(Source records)
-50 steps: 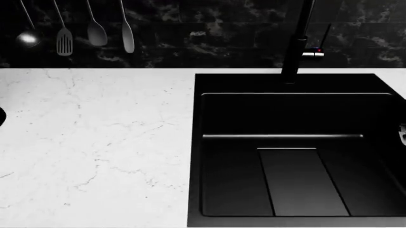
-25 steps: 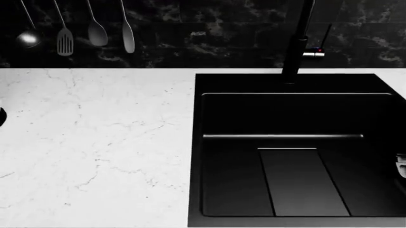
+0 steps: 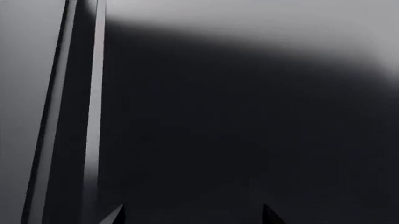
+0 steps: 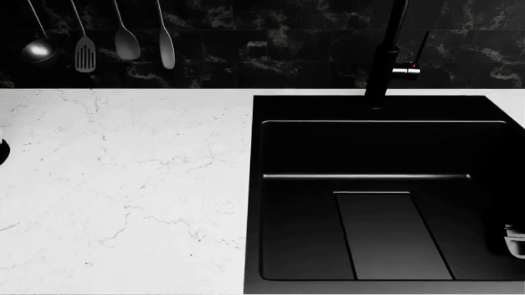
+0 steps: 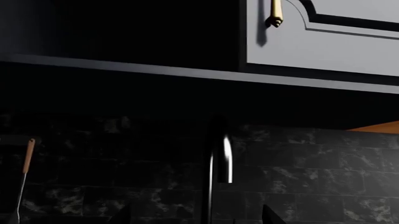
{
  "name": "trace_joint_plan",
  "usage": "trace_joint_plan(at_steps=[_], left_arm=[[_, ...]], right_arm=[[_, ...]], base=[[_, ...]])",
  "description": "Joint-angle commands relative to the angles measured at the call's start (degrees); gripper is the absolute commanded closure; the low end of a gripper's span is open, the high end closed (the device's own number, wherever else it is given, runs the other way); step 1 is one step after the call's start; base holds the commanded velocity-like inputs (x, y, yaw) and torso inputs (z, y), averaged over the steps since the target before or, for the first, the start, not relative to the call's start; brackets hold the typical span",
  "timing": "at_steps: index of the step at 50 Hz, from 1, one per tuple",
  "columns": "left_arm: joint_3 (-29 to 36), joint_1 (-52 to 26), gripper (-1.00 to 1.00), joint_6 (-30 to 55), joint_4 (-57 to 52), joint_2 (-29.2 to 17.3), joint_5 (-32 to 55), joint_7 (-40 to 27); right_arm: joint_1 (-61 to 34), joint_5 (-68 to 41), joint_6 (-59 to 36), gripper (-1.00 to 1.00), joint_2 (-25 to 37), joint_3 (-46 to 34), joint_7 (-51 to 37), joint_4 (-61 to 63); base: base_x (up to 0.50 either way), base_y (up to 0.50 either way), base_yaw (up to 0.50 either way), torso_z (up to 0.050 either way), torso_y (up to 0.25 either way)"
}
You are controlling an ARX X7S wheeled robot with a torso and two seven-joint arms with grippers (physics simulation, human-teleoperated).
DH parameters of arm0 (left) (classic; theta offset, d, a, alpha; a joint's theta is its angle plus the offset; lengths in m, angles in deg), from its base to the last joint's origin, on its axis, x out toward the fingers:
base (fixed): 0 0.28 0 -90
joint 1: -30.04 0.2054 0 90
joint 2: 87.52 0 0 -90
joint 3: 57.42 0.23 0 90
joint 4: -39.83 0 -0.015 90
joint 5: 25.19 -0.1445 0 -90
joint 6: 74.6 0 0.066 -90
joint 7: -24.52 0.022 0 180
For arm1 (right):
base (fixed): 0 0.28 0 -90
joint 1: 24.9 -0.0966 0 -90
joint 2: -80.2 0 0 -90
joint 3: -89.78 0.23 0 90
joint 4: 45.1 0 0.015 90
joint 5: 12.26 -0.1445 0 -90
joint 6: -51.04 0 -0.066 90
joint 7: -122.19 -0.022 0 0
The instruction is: Pick the kettle from the counter and place it on the tray. Then pick the mug from the cabinet and place it on the tray. Then close the cabinet doors.
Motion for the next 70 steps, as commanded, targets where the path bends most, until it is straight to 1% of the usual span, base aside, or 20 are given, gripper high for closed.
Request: trace_joint_plan(at_steps=[1,8,19,22,39,44,50,59,62,66,70], left_arm=[[10.14,0.01,-1.0,1.6,3.61,2.95,9.49,7.83],[14.29,0.01,-1.0,4.29,4.12,2.95,7.54,10.77],[21.9,0.01,-1.0,4.45,5.5,2.95,3.67,14.37],[23.58,0.01,-1.0,4.24,6.46,2.95,3.72,14.44],[37.5,0.01,-1.0,1.78,9.97,2.95,2.77,16.57],[41.09,0.01,-1.0,1.52,10.4,2.95,3.99,16.48],[46.08,0.02,-1.0,-0.47,12.01,2.94,7.69,14.9],[58.53,0.09,-1.0,-6.22,16.28,2.94,16.56,11.52],[61.32,0.12,-1.0,-7.79,17.5,2.94,19.01,10.76],[62.1,0.09,-1.0,-8.33,18.46,2.93,19.44,10.86],[58.43,0.07,-1.0,-7.63,18.55,2.93,17.19,11.66]], right_arm=[[0.14,-1.86,-0.15,-1.0,-0.11,1.48,-0.02,0.1],[0.61,-3.28,-0.38,-1.0,0.03,3.01,-0.02,0.1],[0.84,-3.24,-0.99,-1.0,-0.49,3.23,-0.02,0.1],[1.09,-3.16,-1.47,-1.0,-0.99,3.41,-0.02,0.1],[1.26,-3.94,-2.07,-1.0,-1.25,3.95,-0.02,0.1],[1.69,-4.26,-2.48,-1.0,-1.65,4.51,-0.02,0.1],[1.91,-4.32,-2.74,-1.0,-1.9,4.69,-0.02,0.1],[2.21,-4.69,-2.81,-1.0,-1.93,5.04,-0.02,0.1],[2.34,-4.53,-2.82,-1.0,-2.02,4.94,-0.02,0.1],[2.09,-4.15,-2.82,-1.0,-2.14,4.34,-0.02,0.1],[1.72,-3.46,-2.82,-1.0,-2.36,3.42,-0.02,0.1]], base=[[0.0,0.0,0.0,0.0,0.0],[0.0,0.0,0.0,0.0,0.0],[0.0,0.0,0.0,0.0,0.0],[0.0,0.0,0.0,0.0,0.0],[0.0,0.0,0.0,0.0,0.0],[0.0,0.0,0.0,0.0,0.0],[0.0,0.0,0.0,0.0,0.0],[0.0,0.0,0.0,0.0,0.0],[0.0,0.0,0.0,0.0,0.0],[0.0,0.0,0.0,0.0,0.0],[0.0,0.0,0.0,0.0,0.0]])
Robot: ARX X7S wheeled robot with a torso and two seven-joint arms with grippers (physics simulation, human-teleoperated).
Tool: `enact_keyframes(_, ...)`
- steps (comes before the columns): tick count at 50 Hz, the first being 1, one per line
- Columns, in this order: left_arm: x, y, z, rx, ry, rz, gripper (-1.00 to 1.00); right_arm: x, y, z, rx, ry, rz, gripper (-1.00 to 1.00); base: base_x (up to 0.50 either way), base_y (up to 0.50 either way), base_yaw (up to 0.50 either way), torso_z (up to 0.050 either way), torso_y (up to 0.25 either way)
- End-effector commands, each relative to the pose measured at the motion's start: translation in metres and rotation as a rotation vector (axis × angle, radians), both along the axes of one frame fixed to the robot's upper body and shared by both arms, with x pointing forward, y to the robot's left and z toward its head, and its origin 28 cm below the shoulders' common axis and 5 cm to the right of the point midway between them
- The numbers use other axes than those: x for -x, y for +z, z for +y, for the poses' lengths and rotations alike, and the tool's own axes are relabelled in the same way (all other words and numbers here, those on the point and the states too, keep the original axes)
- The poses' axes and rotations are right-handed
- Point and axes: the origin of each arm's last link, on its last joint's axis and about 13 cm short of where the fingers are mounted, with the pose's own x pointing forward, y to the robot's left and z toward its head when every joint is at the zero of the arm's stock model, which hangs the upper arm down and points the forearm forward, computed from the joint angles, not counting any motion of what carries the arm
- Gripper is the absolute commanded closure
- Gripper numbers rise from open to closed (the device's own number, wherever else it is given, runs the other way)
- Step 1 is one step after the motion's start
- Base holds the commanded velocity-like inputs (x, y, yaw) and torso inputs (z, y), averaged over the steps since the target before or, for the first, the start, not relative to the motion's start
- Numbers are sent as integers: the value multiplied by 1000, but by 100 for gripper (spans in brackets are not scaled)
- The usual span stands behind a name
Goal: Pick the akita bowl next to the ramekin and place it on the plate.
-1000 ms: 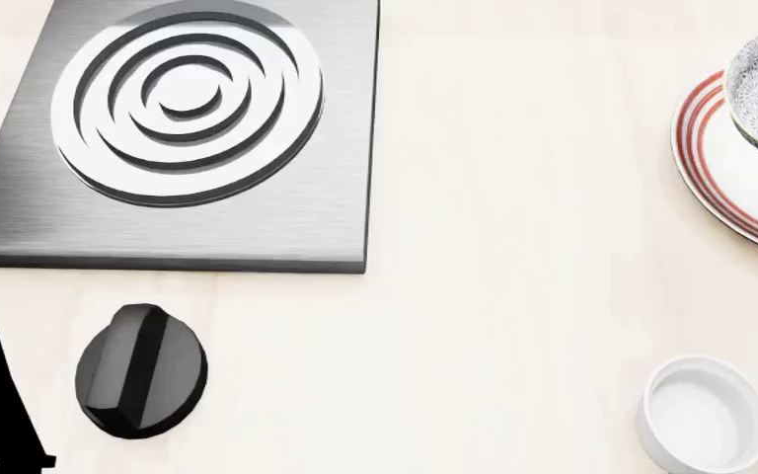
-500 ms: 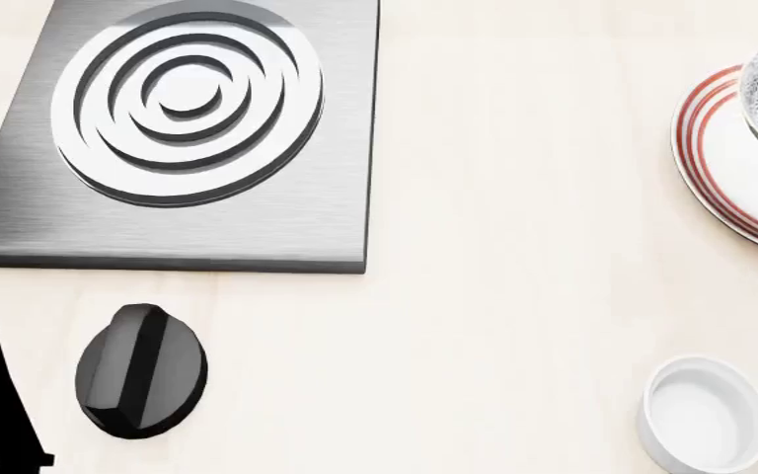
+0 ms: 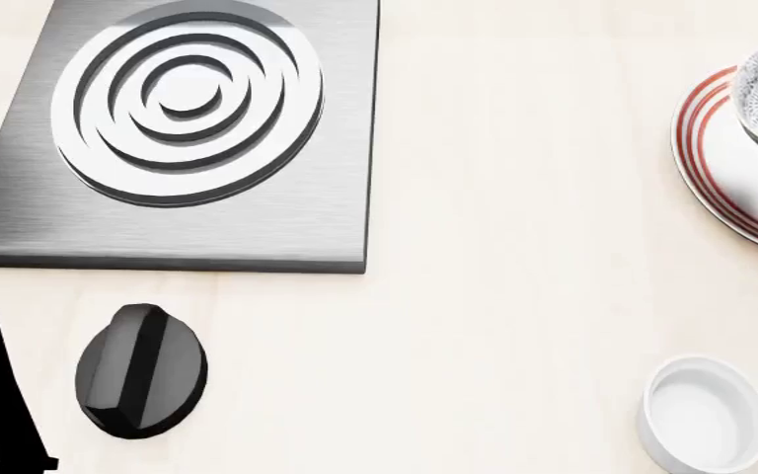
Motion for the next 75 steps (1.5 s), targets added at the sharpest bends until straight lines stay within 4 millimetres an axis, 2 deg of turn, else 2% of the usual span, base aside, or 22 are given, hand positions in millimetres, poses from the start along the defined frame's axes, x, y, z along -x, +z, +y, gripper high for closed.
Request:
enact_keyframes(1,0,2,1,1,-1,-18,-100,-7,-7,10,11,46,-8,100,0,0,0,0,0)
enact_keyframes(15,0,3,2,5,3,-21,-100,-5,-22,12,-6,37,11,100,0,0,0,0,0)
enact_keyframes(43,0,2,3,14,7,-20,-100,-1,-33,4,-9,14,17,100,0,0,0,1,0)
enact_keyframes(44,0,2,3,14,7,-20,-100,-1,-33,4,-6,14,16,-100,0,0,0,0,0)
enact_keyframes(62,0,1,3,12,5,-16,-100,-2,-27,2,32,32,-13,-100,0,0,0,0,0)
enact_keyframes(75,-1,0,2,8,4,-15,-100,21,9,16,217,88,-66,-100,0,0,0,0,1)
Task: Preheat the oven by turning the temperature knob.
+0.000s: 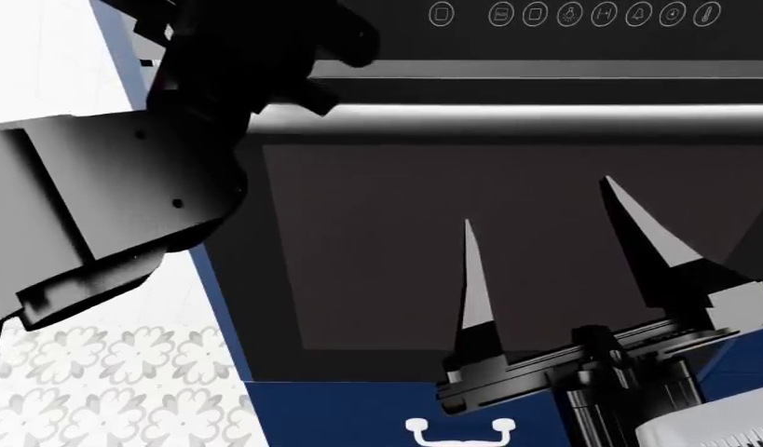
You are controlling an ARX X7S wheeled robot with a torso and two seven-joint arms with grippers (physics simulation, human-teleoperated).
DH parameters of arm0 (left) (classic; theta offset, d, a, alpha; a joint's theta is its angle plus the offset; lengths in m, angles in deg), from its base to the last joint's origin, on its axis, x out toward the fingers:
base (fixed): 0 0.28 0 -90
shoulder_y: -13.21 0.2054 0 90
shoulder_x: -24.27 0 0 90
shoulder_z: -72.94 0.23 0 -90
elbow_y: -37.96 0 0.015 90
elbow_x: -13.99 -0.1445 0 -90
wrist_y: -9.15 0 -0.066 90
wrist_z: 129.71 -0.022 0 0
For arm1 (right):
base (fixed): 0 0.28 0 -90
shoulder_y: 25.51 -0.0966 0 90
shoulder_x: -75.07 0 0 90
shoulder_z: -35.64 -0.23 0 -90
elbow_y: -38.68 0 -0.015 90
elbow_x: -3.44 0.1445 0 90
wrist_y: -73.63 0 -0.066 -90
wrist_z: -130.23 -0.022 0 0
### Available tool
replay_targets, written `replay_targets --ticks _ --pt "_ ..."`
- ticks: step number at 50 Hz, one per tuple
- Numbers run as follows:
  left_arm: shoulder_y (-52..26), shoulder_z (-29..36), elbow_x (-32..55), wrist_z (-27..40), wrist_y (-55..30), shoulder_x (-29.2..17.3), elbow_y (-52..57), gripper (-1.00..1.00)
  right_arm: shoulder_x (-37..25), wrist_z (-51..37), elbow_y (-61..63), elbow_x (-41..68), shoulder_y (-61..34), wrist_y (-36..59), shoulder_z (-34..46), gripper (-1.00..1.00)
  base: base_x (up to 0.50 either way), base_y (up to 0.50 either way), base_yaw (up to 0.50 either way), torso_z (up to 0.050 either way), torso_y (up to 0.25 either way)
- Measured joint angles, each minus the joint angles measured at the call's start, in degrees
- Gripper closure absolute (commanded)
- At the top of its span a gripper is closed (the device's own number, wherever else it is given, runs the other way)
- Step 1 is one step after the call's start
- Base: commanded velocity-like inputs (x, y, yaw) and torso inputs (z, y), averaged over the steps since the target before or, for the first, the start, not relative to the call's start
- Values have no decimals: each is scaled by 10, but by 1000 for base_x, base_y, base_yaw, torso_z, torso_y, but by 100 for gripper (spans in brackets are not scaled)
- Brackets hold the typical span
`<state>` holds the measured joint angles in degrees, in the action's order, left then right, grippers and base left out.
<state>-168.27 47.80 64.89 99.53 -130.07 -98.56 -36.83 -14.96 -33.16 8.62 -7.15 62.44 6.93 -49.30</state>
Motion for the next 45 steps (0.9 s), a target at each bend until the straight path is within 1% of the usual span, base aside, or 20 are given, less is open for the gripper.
replay_targets --ticks 29,45 --pt "-12 55 -74 -26 -11 -11 12 100 0 1 0 0 0 0 0 -100 1 1 1 0 0" --pt "-21 99 -128 -29 -19 -11 14 100 0 3 0 1 0 1 0 -100 0 0 0 0 0"
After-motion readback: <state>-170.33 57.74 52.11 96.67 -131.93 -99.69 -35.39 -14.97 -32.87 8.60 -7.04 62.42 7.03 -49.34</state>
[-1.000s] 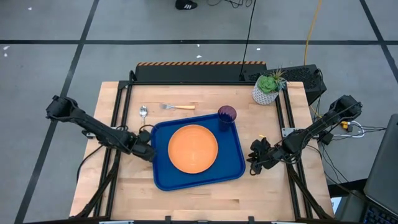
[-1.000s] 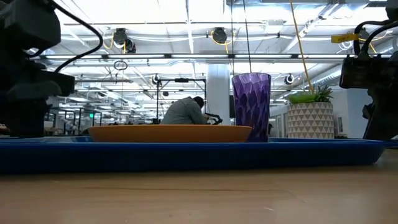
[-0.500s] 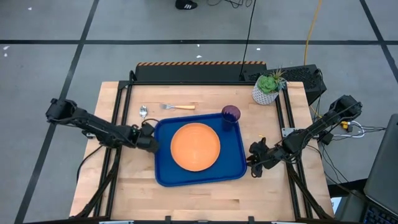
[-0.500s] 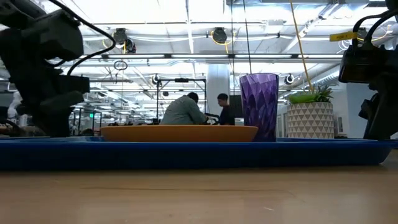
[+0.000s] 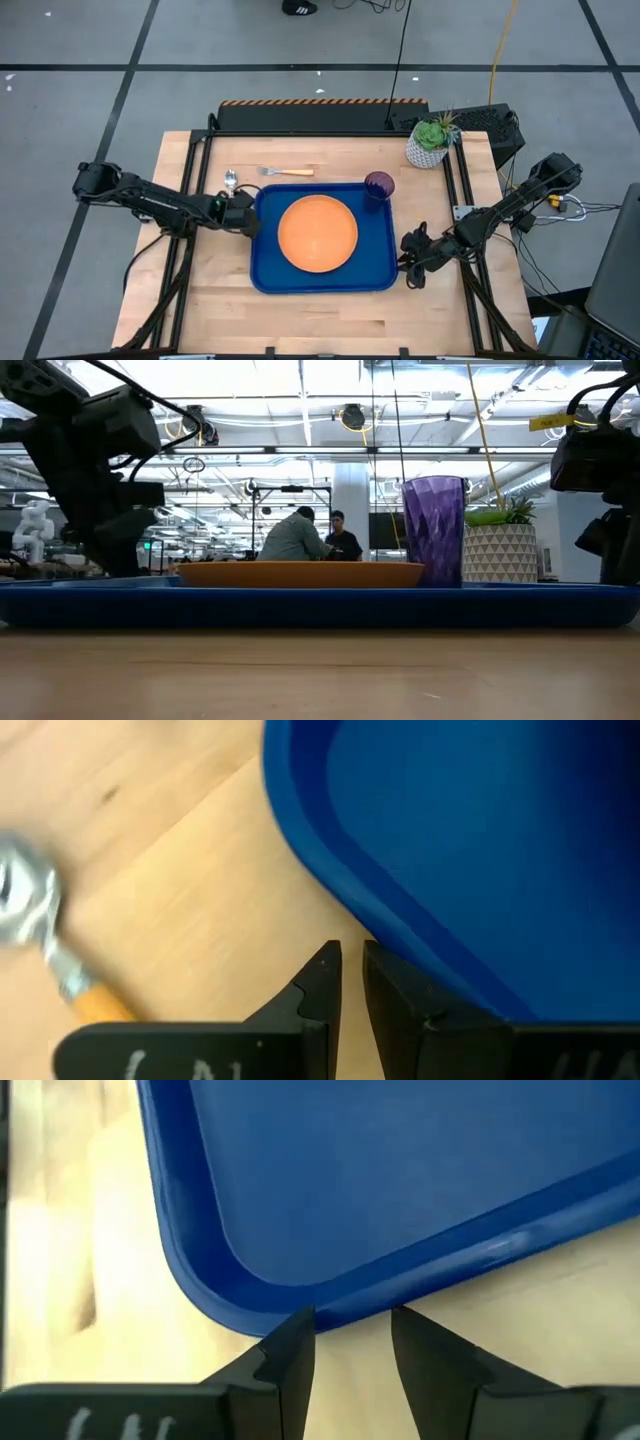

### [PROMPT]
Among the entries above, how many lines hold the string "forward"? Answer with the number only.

### [YOUR RESPONSE]
2